Task description — From the line that includes "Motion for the" down to the final line of the data below, copy every line exactly and leave the rest out.

Available data —
-------------------------
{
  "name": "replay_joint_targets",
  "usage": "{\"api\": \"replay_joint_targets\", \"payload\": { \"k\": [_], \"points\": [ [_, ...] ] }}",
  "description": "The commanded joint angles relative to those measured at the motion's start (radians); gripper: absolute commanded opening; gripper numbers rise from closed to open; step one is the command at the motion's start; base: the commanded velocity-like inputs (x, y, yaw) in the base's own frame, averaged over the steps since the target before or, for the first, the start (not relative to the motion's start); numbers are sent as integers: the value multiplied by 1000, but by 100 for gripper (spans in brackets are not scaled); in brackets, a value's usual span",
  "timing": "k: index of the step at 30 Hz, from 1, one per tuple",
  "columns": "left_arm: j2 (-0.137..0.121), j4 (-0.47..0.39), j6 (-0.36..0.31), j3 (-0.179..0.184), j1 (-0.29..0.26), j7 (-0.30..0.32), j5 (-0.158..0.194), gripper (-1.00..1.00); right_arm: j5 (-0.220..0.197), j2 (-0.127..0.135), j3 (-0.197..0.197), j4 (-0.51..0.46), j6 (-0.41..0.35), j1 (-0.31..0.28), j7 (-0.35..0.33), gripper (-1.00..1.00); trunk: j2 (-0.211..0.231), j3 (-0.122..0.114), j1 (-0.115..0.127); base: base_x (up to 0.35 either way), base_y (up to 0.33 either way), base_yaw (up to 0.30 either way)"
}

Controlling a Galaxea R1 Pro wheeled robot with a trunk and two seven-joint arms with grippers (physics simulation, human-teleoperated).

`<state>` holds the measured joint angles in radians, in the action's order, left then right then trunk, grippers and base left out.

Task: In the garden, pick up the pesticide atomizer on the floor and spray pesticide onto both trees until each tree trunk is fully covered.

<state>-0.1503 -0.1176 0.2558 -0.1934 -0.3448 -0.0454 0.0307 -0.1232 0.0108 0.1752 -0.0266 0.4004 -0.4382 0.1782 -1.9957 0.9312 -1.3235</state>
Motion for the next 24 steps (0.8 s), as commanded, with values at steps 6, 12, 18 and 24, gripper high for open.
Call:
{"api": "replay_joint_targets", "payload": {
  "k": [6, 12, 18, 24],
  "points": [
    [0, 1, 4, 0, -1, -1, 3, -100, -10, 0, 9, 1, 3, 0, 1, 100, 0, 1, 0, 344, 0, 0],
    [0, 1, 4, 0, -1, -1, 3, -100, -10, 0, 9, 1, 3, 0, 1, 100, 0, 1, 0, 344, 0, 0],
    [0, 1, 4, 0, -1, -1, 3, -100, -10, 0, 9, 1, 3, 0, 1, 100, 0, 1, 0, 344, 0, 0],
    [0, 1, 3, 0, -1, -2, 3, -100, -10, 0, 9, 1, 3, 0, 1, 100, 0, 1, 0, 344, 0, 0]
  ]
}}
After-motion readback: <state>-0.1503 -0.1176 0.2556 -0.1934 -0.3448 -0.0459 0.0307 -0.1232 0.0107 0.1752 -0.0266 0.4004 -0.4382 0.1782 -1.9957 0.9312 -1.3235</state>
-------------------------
Result for this exercise —
Motion for the next 24 steps (0.8 s), as commanded, with values at steps 6, 12, 18 and 24, gripper high for open.
Call:
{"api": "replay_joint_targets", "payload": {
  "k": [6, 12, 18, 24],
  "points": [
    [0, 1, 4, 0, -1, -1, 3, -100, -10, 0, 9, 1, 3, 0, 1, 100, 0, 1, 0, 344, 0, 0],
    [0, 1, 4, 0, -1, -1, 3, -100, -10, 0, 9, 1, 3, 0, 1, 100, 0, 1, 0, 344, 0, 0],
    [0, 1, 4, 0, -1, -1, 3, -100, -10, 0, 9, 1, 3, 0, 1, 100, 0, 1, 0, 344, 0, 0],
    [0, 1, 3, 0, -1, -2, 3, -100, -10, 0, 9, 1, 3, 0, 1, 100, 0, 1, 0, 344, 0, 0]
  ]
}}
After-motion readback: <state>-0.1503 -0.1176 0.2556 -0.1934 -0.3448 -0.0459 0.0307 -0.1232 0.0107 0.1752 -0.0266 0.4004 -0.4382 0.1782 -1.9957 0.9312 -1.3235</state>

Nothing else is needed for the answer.